La "rivoluzione" dell'agricoltura siciliana - QdS

La “rivoluzione” dell’agricoltura siciliana

Michele Giuliano

La “rivoluzione” dell’agricoltura siciliana

venerdì 02 Dicembre 2016

Prendono piede nell’Isola le piante tropicali: boom di coltivazioni di banane e avocado favorite dal cambiamento climatico. Preoccupazione per i prodotti tipici, al Nord gli uliveti e la vite che raggiunge i 1.200 m di altitudine

PALERMO – Lentamente, come succede da migliaia di anni, la natura, con la mano amica dell’uomo, si adatta ai cambiamenti climatici e atmosferici. E quelle che sono state per secoli coltivazioni tradizionali del territorio siciliano, potrebbero nei prossimi decenni perdere terreno a favore di piante nuove e più “tropicali”.
Una rivoluzione per la nostra agricoltura, che vede trovare spazio per gli avocado, nella zona di Giarre, in provincia di Catania, o per le banane, in provincia di Palermo, il tutto legato al continuo innalzamento delle temperature, che hanno trovato un picco nell’anno in corso, indicato come il più caldo di sempre secondo le stime dell’Organizzazione meteorologica mondiale. Allo stesso modo, si spostano sempre più verso il Nord Italia gli uliveti, arrivati alle pendici delle Alpi, e anche la coltivazione della vite, che cresce ormai a quasi 1.200 metri di altitudine, come succede in Val d’Aosta, in cui la produzione è già stata contrassegnata come Dop. E non si tratta soltanto di distribuzione delle coltivazioni sul territorio italiano ed europeo, ma di cambiamento della qualità e delle caratteristiche intrinseche del prodotto.
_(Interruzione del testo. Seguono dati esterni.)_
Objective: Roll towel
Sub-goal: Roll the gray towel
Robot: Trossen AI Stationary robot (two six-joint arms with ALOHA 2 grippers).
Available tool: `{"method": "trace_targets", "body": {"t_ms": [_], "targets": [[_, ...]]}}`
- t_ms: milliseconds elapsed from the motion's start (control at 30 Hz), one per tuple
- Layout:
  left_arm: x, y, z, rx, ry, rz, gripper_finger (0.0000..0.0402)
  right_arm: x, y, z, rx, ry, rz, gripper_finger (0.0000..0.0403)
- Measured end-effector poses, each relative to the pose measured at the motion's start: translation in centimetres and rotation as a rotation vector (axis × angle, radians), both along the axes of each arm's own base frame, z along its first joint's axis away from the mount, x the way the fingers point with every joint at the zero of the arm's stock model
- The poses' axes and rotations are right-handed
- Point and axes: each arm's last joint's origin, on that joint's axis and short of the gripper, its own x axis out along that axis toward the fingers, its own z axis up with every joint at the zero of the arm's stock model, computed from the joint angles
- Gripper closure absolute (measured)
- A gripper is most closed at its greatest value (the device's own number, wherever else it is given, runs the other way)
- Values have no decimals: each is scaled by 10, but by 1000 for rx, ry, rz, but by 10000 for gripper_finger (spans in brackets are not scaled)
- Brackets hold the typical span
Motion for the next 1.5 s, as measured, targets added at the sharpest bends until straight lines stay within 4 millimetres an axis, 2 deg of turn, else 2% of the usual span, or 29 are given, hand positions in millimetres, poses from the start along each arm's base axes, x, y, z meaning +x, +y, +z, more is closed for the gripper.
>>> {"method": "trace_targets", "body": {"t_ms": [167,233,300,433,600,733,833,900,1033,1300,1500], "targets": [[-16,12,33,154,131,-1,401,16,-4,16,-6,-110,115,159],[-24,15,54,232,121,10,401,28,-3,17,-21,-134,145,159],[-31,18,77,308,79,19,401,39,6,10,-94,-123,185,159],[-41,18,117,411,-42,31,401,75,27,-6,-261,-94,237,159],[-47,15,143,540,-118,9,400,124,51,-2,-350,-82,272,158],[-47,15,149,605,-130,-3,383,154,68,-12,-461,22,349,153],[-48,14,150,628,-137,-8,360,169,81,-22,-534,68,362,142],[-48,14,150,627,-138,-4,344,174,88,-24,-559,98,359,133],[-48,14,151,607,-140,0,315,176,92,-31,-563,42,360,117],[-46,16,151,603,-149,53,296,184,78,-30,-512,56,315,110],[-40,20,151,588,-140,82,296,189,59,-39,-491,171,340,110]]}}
Ad esempio, il vino italiano è aumentato in media di un grado in termini di gradazione alcolica.
Nessuna variazione, invece, per la distribuzione geografica della produzione del pomodoro, che rimane elemento principe in Pianura Padana, dove viene prodotta la metà delle conserve di pomodoro italiane, con l’Emilia-Romagna superata solo dalla Campania come produzione regionale. Eppure non è tutto oro quel che luccica. Se da una parte si plaude alla possibilità di aprirsi a nuove coltivazioni, e di conseguenza a nuovi mercati, dall’altra c’è una certa preoccupazione per i prodotti tipici. "Il riscaldamento provoca infatti anche – precisa la Coldiretti – il cambiamento delle condizioni ambientali tradizionali per la stagionatura dei salumi, per l’affinamento dei formaggi o l’invecchiamento dei vini. Una situazione che di fatto – continua la Coldiretti – mette a rischio di estinzione il patrimonio di prodotti tipici made in Italy che devono le proprie specifiche caratteristiche essenzialmente o esclusivamente all’ambiente geografico comprensivo dei fattori umani e proprio alla combinazione di fattori naturali e umani".
 
Ancora, i cambiamenti climatici possono provocare altri problemi, legati alla gestione delle coltivazioni in termini di trasformazione dell’ecosistema generale.
L’aumento della temperatura, infatti, unita alla globalizzazione degli scambi di cose e persone, ha provocato nei campi e nell’ambiente Sicilia e complessivamente italiano la diffusione di diversi parassiti “alieni”, al quale l’ambiente estraneo non riesce a reagire prontamente, cadendone vittima. Diversi gli esempi: dalla xylella, che ha attaccato e decimato gli ulivi salentini lo scorso anno, al cinipide galligeno che ha gravemente danneggiato i raccolti di castagne, alle cimici marmorate asiatiche, che si riproducono in maniera estremamente veloce, deponendo 300-400 uova due volte l’anno, aiutate da un autunno tiepido. Nelle settimane appena trascorse hanno attaccato diverse aree del Nord Italia e hanno invaso coltivazioni e case, in un clima degno di un film horror splatter. Unica soluzione, l’introduzione di antagonisti naturali, che sarebbero però comunque estranei all’habitat autoctono; pertanto, le conseguenze non sono facilmente prevedibili.
In Sicilia ormai da anni si lotta contro il punteruolo rosso, che ha distrutto buona parte delle palme anche secolari del nostro territorio, e la Tristeza, il virus di origine asiatica che attacca gli agrumi.